Task> How many lines of the data contain "carrier"? Reply with the number alone.

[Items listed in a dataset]
*** Block opens ***

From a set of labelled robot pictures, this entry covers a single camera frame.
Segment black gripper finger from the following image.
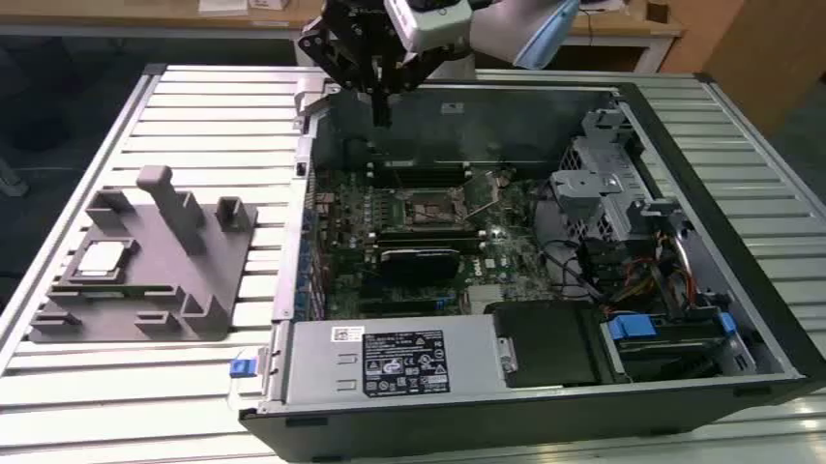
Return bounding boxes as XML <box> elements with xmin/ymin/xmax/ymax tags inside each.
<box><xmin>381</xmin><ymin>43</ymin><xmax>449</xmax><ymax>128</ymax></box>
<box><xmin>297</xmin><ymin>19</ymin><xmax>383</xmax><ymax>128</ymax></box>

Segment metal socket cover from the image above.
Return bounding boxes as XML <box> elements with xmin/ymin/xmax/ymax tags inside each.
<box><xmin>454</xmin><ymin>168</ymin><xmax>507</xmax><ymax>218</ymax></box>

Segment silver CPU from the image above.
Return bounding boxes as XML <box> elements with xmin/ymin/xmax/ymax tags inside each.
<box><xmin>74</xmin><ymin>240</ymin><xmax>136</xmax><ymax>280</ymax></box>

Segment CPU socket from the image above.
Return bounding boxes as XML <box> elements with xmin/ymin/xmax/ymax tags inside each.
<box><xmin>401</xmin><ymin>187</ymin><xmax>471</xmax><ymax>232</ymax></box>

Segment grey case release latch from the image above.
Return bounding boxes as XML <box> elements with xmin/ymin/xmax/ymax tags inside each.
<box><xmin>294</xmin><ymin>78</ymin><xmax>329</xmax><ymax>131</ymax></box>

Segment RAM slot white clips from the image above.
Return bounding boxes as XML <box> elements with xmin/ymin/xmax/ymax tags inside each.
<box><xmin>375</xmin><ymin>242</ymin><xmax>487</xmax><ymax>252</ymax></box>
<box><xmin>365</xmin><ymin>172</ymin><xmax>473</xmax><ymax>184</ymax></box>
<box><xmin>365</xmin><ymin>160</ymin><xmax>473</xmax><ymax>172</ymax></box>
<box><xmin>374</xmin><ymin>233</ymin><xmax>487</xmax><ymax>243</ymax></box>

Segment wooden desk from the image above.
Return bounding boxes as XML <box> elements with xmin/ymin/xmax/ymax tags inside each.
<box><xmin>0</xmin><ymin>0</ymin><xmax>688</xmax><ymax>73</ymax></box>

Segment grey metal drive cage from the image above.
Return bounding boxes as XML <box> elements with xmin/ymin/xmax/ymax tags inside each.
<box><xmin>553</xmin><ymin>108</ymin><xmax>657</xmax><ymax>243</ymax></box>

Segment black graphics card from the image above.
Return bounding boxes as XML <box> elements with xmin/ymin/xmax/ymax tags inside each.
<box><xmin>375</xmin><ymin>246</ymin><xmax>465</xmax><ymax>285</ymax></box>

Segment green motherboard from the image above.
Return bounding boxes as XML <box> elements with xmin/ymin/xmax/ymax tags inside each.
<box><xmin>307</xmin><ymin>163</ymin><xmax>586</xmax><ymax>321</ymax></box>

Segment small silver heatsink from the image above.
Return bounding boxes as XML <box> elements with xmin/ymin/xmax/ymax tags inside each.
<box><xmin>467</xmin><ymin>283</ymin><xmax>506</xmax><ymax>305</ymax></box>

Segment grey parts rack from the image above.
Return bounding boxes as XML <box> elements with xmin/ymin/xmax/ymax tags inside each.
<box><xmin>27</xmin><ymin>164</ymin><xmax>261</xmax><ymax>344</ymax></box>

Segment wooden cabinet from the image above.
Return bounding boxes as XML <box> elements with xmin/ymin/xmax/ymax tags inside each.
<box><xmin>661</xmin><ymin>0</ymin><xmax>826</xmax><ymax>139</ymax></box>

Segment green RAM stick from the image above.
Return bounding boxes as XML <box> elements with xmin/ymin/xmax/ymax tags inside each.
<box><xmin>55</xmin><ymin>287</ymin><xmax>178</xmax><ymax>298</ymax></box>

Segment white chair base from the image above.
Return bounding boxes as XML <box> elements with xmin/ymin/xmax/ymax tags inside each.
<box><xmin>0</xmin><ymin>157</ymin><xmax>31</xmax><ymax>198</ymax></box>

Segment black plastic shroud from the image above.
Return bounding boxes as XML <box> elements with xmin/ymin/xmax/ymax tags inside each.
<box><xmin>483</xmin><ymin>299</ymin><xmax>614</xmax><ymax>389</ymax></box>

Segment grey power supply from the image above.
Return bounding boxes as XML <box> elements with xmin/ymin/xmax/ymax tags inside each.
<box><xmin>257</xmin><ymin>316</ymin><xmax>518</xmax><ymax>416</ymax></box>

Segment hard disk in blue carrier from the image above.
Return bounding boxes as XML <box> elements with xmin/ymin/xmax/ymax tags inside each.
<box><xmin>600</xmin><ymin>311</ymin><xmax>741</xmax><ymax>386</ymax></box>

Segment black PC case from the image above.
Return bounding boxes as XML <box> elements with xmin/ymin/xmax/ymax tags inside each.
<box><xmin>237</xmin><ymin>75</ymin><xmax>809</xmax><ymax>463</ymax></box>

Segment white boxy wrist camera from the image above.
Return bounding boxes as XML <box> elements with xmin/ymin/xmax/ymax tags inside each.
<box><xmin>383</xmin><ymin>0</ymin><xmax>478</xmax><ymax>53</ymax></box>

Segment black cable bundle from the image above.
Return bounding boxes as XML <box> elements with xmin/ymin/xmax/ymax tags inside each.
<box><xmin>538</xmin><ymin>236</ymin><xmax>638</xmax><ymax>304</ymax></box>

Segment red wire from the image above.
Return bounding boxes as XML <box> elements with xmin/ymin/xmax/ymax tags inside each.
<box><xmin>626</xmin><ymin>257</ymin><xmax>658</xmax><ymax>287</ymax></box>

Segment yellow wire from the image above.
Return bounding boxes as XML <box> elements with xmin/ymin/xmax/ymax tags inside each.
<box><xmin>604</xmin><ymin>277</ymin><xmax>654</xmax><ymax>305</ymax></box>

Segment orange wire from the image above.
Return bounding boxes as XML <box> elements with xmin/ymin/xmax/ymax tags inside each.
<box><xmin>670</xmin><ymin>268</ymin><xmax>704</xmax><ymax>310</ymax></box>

*** Block closes ***
*** Block opens ***

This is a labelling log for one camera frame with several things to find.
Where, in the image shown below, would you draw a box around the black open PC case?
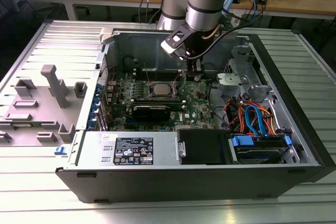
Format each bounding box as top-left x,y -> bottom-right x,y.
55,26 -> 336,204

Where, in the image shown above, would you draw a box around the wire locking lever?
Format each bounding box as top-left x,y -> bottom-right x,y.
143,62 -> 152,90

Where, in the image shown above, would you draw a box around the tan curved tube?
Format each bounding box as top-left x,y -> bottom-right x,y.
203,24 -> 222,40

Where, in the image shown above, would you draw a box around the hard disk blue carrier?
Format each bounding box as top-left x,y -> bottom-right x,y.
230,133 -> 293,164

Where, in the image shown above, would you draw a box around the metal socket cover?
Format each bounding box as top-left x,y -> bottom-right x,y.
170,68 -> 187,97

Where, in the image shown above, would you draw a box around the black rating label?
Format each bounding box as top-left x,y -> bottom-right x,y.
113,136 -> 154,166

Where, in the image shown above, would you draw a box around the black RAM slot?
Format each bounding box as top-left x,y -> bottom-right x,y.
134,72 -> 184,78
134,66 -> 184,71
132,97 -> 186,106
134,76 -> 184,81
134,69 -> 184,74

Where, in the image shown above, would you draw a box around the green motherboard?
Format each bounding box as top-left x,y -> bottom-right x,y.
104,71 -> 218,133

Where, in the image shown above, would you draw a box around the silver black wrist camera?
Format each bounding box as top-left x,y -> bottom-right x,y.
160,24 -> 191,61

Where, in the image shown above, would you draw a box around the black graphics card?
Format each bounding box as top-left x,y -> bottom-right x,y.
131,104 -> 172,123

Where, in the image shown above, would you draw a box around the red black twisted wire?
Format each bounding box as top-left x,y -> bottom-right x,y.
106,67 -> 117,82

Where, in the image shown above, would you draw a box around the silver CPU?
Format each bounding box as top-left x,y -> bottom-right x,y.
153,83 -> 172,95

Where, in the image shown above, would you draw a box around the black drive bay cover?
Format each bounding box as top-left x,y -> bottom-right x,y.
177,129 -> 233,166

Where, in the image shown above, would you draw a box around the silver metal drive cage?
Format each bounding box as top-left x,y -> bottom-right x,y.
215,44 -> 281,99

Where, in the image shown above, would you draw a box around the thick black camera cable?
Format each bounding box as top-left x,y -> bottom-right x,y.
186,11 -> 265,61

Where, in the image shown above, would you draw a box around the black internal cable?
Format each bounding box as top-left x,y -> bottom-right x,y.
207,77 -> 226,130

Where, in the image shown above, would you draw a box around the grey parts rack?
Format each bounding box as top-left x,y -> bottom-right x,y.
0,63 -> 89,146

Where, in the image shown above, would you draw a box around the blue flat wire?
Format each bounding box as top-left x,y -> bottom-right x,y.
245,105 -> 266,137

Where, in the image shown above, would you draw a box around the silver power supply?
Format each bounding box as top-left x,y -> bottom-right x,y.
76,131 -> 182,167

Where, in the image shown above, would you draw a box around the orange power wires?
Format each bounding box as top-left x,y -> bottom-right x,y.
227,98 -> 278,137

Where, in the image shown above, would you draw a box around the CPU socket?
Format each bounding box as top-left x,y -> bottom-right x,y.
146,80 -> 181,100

*** Block closes ***

Response area> 2